OpenClinica User Manual/OfflineDistributions

Using Python Script to Create Subjects and Schedule OpenClinica Events edit

DNDi Data Center in Nairobi, Kenya has been exploring ways of using OpenClinica in “offline mode” and has developed a python Script which makes it possible to use the software in offline mode then later synchronize with a central database. The script is meant to work in an environment which is organized as follows;


1. First the Central database is setup on a main study server. Create the final version of the study database and define study sites and site users. This becomes the main or central study database and in this case is hosted at the DNDi Data Center Server in Nairobi. When this is done, we use the final study database dump to replicate the database on all site computers.


2. Proceed to collect data at the sites Once the database is installed on the site computers, the site users can proceed with data entry normally. No internet connection is needed since OpenClinica is locally installed on the site computers. Data is then periodically extracted from the study computers in CDISC ODM 1.3 Xml format and sent to DNDi Data Center in Nairobi for import into the Central database. Latest database dump is also generated and sent to Data Center.

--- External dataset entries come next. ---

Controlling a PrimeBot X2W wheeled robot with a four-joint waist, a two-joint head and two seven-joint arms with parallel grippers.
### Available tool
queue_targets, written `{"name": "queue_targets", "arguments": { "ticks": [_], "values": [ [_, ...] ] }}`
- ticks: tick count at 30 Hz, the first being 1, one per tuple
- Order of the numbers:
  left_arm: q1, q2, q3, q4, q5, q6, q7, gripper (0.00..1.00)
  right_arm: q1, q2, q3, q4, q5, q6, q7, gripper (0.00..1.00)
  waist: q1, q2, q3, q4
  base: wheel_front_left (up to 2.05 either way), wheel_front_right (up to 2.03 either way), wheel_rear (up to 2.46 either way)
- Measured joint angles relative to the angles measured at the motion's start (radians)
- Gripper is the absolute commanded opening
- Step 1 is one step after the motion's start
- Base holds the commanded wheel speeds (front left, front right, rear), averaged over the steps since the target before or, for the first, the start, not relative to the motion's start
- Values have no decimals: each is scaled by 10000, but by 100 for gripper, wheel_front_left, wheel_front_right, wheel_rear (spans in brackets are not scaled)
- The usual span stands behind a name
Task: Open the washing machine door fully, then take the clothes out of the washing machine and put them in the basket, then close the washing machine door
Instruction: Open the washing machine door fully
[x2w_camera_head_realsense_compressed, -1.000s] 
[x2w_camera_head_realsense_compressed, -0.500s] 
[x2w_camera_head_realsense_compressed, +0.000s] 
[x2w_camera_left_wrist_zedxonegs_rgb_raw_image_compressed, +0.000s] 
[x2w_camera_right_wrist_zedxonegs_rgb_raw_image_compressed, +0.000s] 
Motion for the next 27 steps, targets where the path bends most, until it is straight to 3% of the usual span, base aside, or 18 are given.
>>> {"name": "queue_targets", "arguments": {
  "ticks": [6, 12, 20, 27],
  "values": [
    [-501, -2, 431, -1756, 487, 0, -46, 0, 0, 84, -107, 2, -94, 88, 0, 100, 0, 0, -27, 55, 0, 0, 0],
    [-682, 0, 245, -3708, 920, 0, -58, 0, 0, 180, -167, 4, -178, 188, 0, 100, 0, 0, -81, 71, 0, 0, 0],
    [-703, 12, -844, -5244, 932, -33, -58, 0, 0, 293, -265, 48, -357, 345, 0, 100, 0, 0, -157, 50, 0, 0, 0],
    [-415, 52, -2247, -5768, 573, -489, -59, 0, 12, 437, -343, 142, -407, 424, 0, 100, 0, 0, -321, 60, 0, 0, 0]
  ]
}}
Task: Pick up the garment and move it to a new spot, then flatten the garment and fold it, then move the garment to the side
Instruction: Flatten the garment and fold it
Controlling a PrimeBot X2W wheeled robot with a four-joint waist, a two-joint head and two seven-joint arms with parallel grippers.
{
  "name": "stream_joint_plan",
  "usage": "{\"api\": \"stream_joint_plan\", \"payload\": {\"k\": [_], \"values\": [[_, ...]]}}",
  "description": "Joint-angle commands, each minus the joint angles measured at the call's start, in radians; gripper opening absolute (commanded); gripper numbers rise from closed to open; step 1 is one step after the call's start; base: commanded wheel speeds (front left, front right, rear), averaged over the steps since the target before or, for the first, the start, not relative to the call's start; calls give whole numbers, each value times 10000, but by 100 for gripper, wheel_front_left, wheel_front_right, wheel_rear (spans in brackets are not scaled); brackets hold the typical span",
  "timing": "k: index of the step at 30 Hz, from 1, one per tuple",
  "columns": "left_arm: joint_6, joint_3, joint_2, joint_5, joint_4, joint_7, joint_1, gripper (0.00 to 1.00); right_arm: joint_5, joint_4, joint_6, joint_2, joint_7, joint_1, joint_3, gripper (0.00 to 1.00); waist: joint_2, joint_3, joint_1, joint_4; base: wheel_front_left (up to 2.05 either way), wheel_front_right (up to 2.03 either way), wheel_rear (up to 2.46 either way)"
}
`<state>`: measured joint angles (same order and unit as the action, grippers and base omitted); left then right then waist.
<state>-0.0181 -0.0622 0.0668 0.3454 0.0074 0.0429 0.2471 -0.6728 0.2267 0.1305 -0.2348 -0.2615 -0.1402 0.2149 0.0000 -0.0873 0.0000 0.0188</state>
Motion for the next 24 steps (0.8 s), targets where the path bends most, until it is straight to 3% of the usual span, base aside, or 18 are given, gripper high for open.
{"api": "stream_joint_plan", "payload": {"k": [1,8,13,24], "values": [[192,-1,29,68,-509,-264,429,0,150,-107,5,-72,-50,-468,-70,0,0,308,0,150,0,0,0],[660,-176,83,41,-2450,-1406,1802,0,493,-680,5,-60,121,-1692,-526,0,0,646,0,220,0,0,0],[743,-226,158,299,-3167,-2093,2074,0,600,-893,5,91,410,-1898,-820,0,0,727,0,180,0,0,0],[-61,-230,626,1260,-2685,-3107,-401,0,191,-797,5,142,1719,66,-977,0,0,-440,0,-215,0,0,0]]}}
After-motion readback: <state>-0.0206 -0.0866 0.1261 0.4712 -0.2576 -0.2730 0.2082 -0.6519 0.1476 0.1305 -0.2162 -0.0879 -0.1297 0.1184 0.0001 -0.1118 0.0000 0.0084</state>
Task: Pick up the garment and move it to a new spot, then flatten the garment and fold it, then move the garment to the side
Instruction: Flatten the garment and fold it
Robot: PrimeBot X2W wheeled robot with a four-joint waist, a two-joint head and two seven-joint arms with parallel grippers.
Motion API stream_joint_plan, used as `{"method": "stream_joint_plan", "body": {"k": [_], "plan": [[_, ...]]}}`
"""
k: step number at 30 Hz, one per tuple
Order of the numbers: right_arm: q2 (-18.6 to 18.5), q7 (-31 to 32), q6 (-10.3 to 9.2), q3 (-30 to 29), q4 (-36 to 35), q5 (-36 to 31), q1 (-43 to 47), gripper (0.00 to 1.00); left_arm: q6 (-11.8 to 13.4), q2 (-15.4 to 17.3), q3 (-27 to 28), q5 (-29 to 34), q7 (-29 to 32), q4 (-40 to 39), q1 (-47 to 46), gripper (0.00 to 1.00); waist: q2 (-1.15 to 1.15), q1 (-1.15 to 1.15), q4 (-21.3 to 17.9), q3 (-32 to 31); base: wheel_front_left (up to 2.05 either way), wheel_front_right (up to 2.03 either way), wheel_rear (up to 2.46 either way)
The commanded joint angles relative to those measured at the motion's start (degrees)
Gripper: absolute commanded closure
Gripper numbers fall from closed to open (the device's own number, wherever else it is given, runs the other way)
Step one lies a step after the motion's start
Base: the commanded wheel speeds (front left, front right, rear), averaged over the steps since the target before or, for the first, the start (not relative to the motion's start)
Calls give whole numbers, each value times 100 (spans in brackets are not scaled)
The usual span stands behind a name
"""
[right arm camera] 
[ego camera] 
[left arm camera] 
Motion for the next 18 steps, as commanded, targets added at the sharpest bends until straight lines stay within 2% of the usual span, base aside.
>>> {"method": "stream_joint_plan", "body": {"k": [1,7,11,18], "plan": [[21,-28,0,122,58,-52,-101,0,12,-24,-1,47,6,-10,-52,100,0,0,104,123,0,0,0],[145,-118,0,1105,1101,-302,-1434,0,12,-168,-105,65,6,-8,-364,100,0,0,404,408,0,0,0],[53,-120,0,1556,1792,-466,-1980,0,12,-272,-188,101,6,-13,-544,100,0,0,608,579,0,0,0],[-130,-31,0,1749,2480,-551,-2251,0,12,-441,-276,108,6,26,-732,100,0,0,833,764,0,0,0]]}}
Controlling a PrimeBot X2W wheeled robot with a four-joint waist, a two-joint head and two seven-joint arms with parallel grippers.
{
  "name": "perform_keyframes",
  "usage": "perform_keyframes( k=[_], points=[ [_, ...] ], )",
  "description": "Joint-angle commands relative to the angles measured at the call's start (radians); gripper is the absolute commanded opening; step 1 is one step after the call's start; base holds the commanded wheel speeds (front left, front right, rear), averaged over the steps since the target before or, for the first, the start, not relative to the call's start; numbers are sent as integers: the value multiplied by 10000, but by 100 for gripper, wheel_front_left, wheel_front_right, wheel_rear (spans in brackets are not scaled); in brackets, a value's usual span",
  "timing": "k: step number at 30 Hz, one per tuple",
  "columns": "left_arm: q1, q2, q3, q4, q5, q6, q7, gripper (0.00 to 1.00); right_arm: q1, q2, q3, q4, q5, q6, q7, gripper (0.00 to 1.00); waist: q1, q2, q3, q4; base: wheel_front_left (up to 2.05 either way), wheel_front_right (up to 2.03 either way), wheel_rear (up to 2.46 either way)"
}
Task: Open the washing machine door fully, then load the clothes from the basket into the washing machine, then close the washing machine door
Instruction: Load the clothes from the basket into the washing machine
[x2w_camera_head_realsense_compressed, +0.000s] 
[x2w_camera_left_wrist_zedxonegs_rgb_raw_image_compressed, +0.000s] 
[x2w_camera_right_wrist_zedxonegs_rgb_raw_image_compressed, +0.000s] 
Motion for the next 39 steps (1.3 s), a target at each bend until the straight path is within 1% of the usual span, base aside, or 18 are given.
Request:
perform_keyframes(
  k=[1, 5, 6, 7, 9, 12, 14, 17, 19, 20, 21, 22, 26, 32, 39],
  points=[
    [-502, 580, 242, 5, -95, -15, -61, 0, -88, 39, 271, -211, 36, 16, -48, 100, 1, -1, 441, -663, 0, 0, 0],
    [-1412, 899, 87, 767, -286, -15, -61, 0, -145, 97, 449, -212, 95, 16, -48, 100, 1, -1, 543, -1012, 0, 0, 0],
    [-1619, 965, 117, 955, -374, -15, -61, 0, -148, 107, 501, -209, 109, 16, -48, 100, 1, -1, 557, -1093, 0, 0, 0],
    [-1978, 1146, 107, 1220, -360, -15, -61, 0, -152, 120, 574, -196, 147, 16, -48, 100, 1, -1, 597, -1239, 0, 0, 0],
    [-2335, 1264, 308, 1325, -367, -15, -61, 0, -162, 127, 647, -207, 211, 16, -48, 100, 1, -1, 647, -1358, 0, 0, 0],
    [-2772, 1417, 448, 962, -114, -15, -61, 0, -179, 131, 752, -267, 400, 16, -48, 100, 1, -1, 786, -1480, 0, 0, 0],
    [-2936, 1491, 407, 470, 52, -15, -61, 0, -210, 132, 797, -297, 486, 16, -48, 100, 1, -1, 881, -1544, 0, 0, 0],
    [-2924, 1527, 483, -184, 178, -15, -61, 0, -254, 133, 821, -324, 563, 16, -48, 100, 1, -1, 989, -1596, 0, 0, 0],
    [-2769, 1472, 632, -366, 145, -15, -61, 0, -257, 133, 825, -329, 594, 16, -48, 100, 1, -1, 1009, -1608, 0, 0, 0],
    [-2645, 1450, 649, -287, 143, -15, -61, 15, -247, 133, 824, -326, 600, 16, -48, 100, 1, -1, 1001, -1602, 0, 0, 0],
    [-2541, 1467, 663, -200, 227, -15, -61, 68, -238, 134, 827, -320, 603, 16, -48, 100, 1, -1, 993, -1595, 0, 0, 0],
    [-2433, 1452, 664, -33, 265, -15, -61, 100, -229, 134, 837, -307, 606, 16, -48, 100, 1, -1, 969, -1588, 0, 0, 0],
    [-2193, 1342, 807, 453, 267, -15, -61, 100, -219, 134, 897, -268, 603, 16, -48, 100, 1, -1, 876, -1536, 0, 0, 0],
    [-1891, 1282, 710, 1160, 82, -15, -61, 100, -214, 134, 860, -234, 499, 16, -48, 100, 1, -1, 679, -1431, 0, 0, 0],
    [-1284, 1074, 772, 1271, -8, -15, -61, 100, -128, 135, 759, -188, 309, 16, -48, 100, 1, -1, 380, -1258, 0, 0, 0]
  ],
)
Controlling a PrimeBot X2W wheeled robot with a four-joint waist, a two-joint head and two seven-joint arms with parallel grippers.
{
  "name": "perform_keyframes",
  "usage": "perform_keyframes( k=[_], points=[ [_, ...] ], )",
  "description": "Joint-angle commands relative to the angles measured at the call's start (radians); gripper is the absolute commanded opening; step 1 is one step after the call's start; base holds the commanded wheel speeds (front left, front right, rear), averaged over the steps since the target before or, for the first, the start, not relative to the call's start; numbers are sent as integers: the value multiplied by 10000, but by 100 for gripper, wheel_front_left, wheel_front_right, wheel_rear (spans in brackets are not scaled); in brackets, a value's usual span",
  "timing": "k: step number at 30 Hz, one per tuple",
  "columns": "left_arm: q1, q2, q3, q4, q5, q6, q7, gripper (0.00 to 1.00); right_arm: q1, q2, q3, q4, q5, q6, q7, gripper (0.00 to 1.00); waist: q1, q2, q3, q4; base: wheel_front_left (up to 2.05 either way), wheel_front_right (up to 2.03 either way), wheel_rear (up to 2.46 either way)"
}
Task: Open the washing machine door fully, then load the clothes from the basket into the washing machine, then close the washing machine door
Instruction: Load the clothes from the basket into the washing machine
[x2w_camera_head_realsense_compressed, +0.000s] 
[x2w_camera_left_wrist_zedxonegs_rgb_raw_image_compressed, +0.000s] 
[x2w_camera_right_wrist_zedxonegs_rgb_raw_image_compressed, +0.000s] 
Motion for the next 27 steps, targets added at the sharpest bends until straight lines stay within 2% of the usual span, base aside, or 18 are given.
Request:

3. Synchronization with the Central Study database at the Data Center. When the Data Center receives both the extracted data and the latest database dump, the latest database dump is plugged into Postgres database on the same server as the Central study database. This means that a database “using site name” is created on the same server as central database and site database dump restored on it. A python (see http://www.python.org) script which is referred to as OC Event Scheduler is executed. The script compares the Central database with the plugged-in site database, checking whether the subjects available in the site database are also available in the Central database. If the subjects are not available in the central database then they are created in the central database. The Script also checks whether the subjects events from the site database have been scheduled in the Central database, and if not, then the events are scheduled. Once new subjects are added and all events scheduled, then the extracted site data is then imported using OpenClinica data import functionality. The data import can either be done manually or an import task can be scheduled such that OpenClinica will then import all the ODM files posted on the import folder as scheduled.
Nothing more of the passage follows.